Player interconnectivity
The next metric tries to examine how well path-connected the players are within the team. This is done by calculating the shortest paths that exist between two players. If there is no direct path, this will typically go through some subset of other players. For eg. there could be direct connection between Messi and Alba in one game, and then via Busquets and Iniesta in another one. Once again, we are using weighted paths here - weight being equal to the pass numbers. If there are higher number of passes exchanged, then the weight of the path is high and the two nodes are “close” to each other. So, “closeness” is inversely proportional to the number of passes exchanged. So, first create a matrix where all non-zero elements are inverted, and then use Dijkstra’s algorithm to evaluate “closeness”/”interconnectivity”. Here, smaller numbers mean players are more connected within the team. The seasonal/managerial variations are shown below :
Network strength and robustness
The next metric tries to capture network strength - greater number of links between nodes and important nodes connected with each other. Importance here is being measured as eigenvector centrality, and the network strength is the largest eigenvalue of the weighted pass network/adjacency matrix. Larger values imply greater network strength.

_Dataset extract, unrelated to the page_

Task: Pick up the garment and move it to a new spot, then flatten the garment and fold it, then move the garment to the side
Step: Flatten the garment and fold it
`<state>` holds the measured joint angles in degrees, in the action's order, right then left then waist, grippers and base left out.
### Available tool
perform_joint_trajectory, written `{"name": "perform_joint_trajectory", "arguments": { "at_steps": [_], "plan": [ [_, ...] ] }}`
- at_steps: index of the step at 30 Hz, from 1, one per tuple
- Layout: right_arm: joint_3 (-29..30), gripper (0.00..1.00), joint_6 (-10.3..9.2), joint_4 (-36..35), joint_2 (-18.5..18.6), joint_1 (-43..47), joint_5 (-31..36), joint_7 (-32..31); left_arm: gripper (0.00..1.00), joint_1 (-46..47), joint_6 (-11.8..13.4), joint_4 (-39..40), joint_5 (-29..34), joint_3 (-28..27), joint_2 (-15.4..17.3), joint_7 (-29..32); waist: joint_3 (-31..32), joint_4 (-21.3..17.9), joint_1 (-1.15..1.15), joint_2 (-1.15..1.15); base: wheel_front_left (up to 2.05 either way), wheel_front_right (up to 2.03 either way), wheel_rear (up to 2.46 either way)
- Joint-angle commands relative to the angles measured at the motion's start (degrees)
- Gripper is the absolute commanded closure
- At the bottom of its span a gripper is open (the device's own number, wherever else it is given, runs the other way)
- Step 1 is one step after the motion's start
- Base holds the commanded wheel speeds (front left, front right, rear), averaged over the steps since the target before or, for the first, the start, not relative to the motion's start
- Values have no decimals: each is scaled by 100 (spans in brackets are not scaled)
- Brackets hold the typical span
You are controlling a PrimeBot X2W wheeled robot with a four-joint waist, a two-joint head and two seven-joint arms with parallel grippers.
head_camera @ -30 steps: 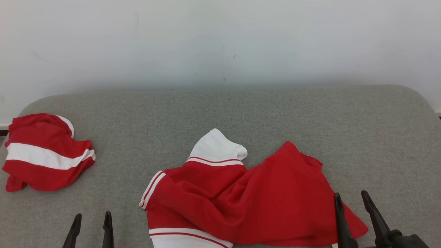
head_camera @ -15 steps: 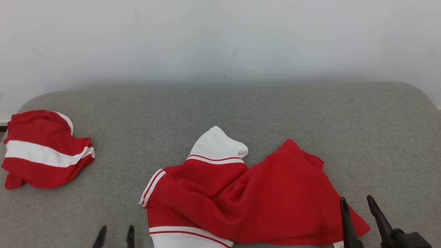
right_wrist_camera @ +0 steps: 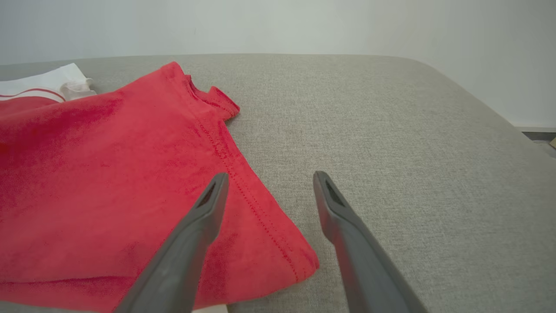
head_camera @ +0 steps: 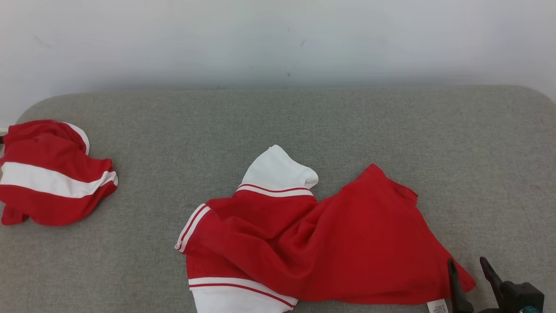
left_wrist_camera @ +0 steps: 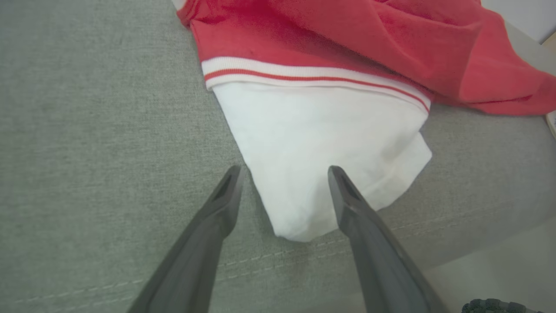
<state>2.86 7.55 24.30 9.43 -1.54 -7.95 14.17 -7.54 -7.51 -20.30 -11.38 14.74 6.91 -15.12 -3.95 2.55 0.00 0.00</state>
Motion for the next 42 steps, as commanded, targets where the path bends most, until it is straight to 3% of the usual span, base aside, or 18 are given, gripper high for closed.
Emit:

Dissociation into sub-parts
Finally, we look at another notion of interconnectivity. This metric tries to measure how vulnerable is the network to falling apart into smaller disconnected subparts. Larger numbers imply more interconnectivity and less vulnerable to breaking apart. The measure used here is the second smallest eigenvalue of the Laplacian matrix, which can be formed by subtracting off the weighted adjacency matrix from a diagonal matrix whose elements represent the total number of passes made by each player of the team
Well…this brings an end to the post. Please read the original papers - they go into much more depth about everything than I do. And let me know if you have any questions.